- Work to complete -
Please set down word for word every line from the one holding "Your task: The" to the end of the data below, both included.

- Given material -
####

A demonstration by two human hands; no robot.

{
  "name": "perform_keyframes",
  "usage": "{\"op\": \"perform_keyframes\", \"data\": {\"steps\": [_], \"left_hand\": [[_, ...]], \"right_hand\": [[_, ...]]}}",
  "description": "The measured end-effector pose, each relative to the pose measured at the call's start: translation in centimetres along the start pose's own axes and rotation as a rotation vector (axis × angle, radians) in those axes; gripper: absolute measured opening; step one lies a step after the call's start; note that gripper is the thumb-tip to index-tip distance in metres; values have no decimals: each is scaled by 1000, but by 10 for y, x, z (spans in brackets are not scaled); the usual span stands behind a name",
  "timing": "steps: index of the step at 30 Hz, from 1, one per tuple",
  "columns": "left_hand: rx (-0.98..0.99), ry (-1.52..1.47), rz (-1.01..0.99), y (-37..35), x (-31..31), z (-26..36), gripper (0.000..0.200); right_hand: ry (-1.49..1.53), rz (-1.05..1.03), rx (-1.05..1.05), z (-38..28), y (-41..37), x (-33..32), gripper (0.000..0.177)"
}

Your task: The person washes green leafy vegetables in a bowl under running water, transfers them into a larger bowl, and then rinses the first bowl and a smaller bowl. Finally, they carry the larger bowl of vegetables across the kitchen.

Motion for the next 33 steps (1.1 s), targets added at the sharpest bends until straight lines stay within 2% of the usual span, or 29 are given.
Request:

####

- The answer -
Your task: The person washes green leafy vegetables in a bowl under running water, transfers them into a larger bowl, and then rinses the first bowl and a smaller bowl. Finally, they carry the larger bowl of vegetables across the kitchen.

Motion for the next 33 steps (1.1 s), targets added at the sharpest bends until straight lines stay within 2% of the usual span, or 29 are given.
Request:

Nothing more is required for this answer.